Beißhemmungen

„Deutsch-Amerikanische Freundschaft — Die Zerreißprobe“ stand im Herbst 2002 mal auf einer „Spiegel“-Titelseite, weil (kurz gesagt) die rot-grüne Regierung unter Gerhard Schröder beim Irak-Krieg nicht so mitmachen wollte, wie es den USA gefallen hätte.

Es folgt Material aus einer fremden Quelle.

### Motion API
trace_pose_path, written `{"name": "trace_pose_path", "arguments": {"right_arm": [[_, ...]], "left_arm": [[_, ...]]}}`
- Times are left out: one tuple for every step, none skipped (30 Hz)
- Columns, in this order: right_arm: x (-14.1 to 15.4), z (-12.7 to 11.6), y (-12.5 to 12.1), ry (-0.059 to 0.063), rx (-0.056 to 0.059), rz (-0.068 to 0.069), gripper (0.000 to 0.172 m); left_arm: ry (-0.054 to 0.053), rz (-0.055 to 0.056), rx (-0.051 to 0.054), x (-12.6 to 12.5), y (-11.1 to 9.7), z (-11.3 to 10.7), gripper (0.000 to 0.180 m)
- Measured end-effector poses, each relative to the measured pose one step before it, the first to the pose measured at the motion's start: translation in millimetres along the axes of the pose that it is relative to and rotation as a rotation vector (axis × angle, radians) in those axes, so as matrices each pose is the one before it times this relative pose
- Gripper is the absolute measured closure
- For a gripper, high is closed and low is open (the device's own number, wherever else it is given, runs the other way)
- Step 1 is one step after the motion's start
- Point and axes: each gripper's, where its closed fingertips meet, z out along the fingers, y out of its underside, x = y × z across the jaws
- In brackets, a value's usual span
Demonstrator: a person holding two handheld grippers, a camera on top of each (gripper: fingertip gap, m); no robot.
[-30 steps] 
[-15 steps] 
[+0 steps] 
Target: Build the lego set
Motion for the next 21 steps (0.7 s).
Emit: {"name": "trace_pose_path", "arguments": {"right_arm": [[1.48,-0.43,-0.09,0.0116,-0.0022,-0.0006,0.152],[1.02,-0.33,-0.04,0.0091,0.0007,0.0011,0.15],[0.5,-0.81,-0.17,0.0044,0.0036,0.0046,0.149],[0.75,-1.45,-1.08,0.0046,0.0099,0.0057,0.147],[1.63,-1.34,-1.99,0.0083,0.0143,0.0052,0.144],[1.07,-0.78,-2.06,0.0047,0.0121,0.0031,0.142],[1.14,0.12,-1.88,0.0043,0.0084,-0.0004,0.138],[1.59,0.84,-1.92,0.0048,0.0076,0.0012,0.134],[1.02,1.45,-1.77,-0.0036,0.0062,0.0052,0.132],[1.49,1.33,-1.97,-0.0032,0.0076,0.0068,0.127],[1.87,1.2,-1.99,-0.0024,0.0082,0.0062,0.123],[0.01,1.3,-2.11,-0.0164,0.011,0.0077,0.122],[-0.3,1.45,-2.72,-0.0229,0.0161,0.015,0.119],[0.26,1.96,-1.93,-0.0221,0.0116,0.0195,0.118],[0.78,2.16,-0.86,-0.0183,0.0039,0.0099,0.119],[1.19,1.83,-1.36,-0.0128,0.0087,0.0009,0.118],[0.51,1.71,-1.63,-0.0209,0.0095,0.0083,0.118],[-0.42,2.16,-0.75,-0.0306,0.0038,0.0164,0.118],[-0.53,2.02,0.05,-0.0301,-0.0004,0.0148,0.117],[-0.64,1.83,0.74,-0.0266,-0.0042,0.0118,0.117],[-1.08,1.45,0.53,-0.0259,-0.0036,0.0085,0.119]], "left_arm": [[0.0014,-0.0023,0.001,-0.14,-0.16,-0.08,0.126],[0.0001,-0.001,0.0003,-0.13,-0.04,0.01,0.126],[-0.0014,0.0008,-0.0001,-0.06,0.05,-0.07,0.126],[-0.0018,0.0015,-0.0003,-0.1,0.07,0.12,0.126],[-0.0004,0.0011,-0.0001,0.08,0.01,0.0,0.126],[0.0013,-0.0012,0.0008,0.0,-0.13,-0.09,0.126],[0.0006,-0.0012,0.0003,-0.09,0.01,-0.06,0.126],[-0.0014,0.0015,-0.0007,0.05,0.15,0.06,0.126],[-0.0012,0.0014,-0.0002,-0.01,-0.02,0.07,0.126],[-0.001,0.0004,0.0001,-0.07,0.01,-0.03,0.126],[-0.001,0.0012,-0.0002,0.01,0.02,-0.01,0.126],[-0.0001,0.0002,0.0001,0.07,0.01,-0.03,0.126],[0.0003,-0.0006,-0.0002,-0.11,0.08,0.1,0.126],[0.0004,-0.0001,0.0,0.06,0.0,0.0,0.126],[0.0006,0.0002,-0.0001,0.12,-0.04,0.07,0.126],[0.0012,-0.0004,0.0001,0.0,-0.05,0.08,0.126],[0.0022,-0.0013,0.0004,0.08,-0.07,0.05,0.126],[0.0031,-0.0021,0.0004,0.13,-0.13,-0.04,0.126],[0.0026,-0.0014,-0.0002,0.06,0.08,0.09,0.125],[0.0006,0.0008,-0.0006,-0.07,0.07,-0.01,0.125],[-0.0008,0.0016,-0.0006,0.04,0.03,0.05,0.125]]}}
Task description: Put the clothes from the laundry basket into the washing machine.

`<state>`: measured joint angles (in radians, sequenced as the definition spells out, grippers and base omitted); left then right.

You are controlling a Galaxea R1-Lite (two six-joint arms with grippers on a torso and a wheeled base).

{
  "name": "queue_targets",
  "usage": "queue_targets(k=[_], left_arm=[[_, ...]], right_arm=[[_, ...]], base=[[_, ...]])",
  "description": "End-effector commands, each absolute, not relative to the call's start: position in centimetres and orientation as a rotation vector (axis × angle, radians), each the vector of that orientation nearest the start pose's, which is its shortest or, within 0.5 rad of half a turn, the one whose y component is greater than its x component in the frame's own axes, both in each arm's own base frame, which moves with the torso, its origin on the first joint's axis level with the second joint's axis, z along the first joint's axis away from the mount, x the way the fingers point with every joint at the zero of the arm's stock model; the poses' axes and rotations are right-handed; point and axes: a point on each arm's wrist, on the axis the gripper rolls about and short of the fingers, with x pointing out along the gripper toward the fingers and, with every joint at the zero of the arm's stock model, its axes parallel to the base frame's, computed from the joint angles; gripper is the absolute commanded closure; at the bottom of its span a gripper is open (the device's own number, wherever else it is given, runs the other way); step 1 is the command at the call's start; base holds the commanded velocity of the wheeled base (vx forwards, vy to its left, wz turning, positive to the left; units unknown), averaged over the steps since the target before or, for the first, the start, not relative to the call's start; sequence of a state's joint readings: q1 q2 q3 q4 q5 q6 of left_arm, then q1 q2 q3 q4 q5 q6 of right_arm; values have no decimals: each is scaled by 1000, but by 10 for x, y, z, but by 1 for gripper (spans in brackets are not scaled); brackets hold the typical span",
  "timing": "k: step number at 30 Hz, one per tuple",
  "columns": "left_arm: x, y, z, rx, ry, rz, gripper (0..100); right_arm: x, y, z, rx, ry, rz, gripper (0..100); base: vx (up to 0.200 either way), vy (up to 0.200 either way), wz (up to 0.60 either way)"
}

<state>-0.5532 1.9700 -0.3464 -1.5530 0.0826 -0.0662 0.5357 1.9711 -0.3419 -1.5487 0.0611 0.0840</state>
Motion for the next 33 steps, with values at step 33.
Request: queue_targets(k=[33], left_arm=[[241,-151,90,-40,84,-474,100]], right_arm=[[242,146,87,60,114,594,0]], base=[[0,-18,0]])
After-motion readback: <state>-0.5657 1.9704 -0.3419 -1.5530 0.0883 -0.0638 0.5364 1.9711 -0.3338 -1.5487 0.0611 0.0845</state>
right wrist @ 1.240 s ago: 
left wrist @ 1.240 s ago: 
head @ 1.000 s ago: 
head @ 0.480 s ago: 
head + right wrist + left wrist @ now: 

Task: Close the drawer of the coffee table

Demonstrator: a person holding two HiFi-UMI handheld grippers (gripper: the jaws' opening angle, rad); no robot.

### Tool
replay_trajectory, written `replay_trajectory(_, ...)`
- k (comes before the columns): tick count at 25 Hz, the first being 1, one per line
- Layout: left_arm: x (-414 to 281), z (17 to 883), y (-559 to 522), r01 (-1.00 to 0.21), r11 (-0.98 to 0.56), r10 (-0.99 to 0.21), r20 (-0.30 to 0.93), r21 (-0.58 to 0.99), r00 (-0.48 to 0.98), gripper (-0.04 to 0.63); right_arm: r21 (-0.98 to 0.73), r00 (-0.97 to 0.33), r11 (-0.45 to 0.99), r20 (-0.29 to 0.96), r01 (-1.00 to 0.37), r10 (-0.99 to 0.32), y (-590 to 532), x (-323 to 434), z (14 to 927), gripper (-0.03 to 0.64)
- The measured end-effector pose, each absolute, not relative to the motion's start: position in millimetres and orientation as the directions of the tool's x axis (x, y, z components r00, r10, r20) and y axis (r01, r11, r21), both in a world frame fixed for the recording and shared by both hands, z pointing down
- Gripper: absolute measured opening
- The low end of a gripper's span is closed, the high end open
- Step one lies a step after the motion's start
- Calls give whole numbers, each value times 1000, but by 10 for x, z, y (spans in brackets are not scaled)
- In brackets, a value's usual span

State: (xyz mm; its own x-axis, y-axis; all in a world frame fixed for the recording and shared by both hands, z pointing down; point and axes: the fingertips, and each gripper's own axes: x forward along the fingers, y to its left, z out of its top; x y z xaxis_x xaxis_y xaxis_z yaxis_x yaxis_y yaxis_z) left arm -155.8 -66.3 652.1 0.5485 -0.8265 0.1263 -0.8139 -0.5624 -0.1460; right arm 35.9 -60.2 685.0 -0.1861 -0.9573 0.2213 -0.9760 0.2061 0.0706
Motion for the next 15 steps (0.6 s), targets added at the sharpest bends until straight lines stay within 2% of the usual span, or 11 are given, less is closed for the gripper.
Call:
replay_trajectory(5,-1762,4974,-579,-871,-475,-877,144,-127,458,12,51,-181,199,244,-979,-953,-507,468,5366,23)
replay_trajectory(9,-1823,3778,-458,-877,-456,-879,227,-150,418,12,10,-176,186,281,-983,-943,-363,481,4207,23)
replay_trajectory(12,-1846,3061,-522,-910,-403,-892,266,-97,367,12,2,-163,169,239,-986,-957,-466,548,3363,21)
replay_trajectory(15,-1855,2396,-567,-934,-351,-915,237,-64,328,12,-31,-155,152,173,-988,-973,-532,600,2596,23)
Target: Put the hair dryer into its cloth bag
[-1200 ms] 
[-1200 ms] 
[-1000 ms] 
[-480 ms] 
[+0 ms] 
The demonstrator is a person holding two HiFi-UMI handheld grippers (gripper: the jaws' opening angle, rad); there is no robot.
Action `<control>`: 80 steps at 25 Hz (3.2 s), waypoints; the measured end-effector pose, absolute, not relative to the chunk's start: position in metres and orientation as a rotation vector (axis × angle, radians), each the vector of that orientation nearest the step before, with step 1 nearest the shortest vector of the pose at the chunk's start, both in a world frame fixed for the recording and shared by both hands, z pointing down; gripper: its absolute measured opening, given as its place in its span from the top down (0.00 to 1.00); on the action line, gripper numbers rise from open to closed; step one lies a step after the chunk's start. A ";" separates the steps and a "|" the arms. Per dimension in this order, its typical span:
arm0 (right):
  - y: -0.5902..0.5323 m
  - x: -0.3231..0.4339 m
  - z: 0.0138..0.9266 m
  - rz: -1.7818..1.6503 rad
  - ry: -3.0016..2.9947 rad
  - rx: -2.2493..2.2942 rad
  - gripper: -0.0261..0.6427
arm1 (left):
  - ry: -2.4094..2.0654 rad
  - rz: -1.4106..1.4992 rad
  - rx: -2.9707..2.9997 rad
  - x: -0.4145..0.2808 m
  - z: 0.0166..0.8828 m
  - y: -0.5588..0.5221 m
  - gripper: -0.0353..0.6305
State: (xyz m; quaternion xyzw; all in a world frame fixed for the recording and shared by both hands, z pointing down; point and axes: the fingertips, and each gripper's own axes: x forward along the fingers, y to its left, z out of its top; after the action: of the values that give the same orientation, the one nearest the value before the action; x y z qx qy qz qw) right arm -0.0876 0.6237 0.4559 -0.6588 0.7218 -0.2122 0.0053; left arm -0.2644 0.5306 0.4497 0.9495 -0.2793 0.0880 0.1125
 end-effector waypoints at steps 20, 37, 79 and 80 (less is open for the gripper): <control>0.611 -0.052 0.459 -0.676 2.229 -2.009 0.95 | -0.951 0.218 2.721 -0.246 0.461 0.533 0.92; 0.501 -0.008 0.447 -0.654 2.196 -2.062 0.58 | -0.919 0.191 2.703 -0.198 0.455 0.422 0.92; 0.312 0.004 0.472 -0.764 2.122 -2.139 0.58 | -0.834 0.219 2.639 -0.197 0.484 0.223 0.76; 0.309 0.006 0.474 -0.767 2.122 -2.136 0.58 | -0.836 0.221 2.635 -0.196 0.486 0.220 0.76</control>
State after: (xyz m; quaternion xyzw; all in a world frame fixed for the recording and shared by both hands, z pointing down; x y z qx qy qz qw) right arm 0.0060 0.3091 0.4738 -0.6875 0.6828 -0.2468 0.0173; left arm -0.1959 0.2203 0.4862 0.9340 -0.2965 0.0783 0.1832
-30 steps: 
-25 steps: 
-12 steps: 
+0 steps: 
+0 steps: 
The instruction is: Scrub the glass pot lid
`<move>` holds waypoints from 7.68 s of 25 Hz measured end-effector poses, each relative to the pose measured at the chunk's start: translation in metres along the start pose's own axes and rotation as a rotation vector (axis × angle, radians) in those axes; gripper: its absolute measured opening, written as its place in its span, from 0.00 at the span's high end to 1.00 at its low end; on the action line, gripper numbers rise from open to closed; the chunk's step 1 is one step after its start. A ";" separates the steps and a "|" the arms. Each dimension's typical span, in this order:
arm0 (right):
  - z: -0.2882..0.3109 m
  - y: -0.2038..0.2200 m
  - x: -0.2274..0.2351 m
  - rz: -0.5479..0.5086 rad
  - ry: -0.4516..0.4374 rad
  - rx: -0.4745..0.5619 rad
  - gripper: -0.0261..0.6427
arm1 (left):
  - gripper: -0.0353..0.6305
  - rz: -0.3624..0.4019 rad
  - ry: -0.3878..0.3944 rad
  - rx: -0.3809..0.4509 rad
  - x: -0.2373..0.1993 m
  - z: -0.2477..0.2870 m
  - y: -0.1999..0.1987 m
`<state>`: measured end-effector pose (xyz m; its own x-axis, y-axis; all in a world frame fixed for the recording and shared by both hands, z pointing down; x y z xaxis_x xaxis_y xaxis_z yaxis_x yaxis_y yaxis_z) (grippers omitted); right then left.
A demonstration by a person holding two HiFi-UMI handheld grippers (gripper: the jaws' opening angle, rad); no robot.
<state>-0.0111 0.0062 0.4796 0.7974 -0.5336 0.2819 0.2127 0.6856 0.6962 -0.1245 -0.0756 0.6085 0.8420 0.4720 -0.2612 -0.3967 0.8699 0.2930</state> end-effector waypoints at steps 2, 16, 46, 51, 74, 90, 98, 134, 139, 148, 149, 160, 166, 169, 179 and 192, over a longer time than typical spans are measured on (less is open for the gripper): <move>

Rückblickend kann man’s auch mit den Worten von „Bild“ zusammenfassen:

„Deutschland und die USA entzweiten sich im Streit um den Irak-Krieg vorübergehend. Bundeskanzler Gerhard Schröder (SPD) und Präsident Bush redeten monatelang nicht miteinander.“

Und zwischenzeitlich ließ sich „Bild“-Kommentator Einar Koch sogar dazu hinreißen, Gerhard Schröder dafür zu loben, dass er „endlich die seit dem Irak-Krieg bestehende Sprachlosigkeit zwischen Berlin und Washington überwunden“ habe.

Aber natürlich kann man auch, wie etwa Hans-Olaf Henkel in seinem heutigen „Bild“-Kommentar zur „mutigen Kanzlerin“ Angela Merkel, en passant behaupten, Ex-Kanzler Gerhard Schröder habe „Beißhemmungen gegenüber den USA“ gehabt. Es ist nur sehr, sehr absurd.